### Task directions
Copy all records precisely, apart from the pictures.

### Information given
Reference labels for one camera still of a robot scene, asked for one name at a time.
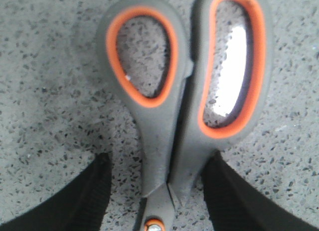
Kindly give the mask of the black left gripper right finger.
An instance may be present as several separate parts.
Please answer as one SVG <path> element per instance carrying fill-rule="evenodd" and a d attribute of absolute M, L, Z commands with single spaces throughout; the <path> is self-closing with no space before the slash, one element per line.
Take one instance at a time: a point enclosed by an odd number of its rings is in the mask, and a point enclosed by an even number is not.
<path fill-rule="evenodd" d="M 263 196 L 215 153 L 202 181 L 204 200 L 216 231 L 315 231 Z"/>

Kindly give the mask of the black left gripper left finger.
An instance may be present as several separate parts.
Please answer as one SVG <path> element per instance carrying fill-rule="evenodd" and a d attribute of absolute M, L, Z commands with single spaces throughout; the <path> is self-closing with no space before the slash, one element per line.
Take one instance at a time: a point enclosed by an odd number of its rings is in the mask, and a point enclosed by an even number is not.
<path fill-rule="evenodd" d="M 111 193 L 111 160 L 100 153 L 73 181 L 2 231 L 98 231 Z"/>

### Written response
Reference labels for one camera still of a robot scene, asked for one name at a time.
Kindly give the mask of the black left gripper right finger.
An instance may be present as several separate parts.
Please answer as one SVG <path> element per instance carrying fill-rule="evenodd" and a d attribute of absolute M, L, Z commands with single spaces throughout; the <path> is self-closing with no space before the slash, one element per line.
Take one instance at a time: a point enclosed by an odd number of its rings is in the mask, and a point enclosed by an even number is not.
<path fill-rule="evenodd" d="M 263 196 L 215 153 L 202 181 L 204 200 L 216 231 L 315 231 Z"/>

Kindly give the mask of the black left gripper left finger.
An instance may be present as several separate parts.
Please answer as one SVG <path> element per instance carrying fill-rule="evenodd" and a d attribute of absolute M, L, Z commands with single spaces throughout; the <path> is self-closing with no space before the slash, one element per line.
Take one instance at a time: a point enclosed by an odd number of its rings is in the mask, and a point enclosed by an even number is not.
<path fill-rule="evenodd" d="M 111 193 L 111 160 L 100 153 L 73 181 L 2 231 L 98 231 Z"/>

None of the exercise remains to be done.